I had an hour to devote to the process before moving on to make lunch for the crew. One man's in his 60s , the other in his 50s and I'm in my 40s. The middle-one saw the rattle snake first as we approached the wheat, next to the plastic green-house.
Awesome creature, large reptilian thing he was. The eldest, the founder of the farm, immediately took his dog up the hill to lock the dog in safety. But I paused, thinking, "aren't there snakes everywhere around here?" And the voice of the Smith's Morrissey goes through my head, "this beautiful creature must die". That was about domesticated cattle used for meat for humans.
I'm a vegetarian, happy to harvest the wheat, tedious as it may be, and now, I quickly discover, the danger of snakes in this area, in the domesticated land of our meadow garden, a snake is a threat we can't simply trap and relocate her/him to some other wilderness. The eldest, our teacher, got the rake, trapped the beauty under it, giving me space to conduct the beheading, and I have the flat shovel.
We said our goodbyes to our brother snake, thanking him for his service in our garden (removing the mice or gophers that eat the vegetables we didn't intend for them), and with one quick deadly blow, life leaves my brother snake. Now what? The other men bury the head (where the venom is stored), and i drip the snake blood into the alfalfa bed, newly planted two nights prior. The body still writhes in my hands, possibly digesting the large lump in the center, the meal which made brother snake easier to catch in his drowsy work this morning. His body still wriggled for an hour, especially when responding to touch, it seemed.

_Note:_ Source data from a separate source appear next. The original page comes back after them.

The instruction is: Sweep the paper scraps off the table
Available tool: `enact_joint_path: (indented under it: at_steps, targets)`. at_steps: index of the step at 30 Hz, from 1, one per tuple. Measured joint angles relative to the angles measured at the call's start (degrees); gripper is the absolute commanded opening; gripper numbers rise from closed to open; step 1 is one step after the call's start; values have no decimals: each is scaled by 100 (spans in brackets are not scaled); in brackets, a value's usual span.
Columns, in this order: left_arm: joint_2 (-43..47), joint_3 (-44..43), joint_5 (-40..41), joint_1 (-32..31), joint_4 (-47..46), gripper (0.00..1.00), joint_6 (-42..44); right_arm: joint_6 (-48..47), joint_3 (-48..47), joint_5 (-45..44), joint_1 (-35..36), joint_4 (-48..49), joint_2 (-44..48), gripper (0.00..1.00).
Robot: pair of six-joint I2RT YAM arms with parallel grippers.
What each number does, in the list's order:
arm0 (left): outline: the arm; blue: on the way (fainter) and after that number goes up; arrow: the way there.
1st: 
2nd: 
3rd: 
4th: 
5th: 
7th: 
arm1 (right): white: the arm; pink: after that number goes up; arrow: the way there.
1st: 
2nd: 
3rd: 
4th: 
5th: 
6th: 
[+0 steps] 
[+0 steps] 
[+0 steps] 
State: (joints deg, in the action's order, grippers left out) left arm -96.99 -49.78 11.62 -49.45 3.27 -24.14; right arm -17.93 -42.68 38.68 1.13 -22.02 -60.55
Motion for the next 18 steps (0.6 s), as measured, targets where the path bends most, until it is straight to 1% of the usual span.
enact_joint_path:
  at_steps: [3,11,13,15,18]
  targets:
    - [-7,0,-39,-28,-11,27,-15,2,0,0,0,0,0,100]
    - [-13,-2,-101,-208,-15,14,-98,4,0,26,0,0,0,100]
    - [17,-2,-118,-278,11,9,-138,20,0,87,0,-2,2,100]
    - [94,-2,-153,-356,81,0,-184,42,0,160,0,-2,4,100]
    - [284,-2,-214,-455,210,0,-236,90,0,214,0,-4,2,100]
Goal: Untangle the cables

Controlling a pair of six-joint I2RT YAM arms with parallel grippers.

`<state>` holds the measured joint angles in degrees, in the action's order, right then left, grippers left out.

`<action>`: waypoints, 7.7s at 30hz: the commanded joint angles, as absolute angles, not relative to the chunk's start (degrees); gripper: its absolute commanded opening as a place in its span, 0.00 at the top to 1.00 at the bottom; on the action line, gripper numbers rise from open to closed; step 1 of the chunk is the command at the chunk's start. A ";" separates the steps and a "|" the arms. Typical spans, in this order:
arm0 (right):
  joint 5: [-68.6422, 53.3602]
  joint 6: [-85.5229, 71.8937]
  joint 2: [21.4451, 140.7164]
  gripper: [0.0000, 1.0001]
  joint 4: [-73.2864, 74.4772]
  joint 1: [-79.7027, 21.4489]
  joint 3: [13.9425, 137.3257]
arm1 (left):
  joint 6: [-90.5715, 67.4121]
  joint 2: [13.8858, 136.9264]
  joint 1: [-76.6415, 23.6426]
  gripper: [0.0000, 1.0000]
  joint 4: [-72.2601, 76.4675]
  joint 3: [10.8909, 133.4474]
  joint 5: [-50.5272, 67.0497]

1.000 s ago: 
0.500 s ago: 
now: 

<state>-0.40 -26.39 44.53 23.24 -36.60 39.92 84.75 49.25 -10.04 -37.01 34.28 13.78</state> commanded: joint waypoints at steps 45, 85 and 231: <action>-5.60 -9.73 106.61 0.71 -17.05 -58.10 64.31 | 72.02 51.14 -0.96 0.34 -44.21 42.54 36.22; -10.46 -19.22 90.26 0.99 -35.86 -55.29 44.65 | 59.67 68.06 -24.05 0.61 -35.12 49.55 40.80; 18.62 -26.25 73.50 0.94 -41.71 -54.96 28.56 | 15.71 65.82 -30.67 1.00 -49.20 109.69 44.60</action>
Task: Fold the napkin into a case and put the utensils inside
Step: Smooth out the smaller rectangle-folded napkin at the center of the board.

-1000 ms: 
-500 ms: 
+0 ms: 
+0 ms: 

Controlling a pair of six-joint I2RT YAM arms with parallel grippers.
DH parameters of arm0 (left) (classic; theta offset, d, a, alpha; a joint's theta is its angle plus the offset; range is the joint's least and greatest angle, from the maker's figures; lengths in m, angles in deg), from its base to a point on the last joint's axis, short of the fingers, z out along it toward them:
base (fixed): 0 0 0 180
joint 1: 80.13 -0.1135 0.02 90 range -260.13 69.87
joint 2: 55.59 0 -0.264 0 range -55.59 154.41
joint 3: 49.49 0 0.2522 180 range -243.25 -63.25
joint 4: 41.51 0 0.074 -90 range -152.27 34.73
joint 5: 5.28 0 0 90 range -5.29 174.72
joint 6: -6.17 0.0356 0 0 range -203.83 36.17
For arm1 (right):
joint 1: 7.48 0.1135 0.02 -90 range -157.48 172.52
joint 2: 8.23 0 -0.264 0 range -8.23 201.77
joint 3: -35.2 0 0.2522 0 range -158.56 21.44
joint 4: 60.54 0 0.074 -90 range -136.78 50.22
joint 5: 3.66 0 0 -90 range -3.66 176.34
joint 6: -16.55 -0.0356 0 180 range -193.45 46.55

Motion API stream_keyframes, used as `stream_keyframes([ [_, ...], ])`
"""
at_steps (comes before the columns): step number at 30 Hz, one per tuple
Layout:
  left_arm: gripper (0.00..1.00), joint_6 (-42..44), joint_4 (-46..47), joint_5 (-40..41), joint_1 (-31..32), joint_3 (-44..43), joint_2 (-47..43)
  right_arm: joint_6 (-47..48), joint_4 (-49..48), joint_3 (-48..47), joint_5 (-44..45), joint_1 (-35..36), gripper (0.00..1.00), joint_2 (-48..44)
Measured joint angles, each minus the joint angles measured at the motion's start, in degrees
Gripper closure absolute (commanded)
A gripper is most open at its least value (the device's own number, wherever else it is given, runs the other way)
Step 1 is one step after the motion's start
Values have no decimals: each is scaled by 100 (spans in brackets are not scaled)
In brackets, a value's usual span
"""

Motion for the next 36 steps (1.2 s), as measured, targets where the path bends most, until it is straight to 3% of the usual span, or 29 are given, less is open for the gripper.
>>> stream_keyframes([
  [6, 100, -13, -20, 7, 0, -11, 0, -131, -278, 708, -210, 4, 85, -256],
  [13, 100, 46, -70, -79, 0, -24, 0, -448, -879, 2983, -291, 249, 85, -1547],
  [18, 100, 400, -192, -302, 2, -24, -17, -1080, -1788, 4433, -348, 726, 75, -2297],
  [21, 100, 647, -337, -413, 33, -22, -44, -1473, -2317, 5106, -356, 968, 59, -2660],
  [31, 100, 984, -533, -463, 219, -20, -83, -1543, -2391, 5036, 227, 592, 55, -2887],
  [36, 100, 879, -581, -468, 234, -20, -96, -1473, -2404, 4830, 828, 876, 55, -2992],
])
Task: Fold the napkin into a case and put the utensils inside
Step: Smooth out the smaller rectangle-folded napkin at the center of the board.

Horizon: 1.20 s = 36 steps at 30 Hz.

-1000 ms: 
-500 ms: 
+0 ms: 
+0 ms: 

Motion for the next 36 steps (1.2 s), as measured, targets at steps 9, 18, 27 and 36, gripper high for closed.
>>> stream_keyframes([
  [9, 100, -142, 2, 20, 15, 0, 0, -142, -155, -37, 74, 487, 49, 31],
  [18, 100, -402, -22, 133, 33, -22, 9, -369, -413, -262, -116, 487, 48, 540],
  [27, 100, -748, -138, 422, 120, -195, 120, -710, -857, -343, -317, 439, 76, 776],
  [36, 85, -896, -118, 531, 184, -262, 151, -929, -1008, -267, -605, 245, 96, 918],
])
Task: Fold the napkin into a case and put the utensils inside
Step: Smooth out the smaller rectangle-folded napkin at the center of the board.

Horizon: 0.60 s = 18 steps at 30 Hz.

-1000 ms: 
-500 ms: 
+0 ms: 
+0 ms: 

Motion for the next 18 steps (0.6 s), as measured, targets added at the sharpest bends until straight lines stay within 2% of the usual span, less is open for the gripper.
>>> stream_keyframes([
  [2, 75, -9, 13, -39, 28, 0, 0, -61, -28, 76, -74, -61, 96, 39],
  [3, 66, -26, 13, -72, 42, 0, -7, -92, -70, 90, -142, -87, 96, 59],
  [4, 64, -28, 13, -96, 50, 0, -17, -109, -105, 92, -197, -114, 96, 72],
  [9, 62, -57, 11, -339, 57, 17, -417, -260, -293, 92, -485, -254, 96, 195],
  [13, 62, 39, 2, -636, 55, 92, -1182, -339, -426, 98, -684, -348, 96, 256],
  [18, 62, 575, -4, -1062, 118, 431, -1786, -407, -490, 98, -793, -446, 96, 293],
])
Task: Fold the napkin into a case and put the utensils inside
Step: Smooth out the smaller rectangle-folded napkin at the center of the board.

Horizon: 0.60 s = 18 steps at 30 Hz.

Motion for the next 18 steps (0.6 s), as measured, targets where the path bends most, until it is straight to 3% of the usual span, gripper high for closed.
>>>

Once a decade, i am called to intentionally eat the flesh of other animals. Sometimes insects enter my mouth accidentally, but i'm the one who was swept up in this annual ritual with the random appearance of a dangerous intruder that must be killed to keep the rest of us humans healthy on this ordinarily, temporarily vegetarian garden. So for the Summer Solstice, last night, with friends gathered to celebrate Summer, i dined on vegetables, a bit of snake muscle, and wine.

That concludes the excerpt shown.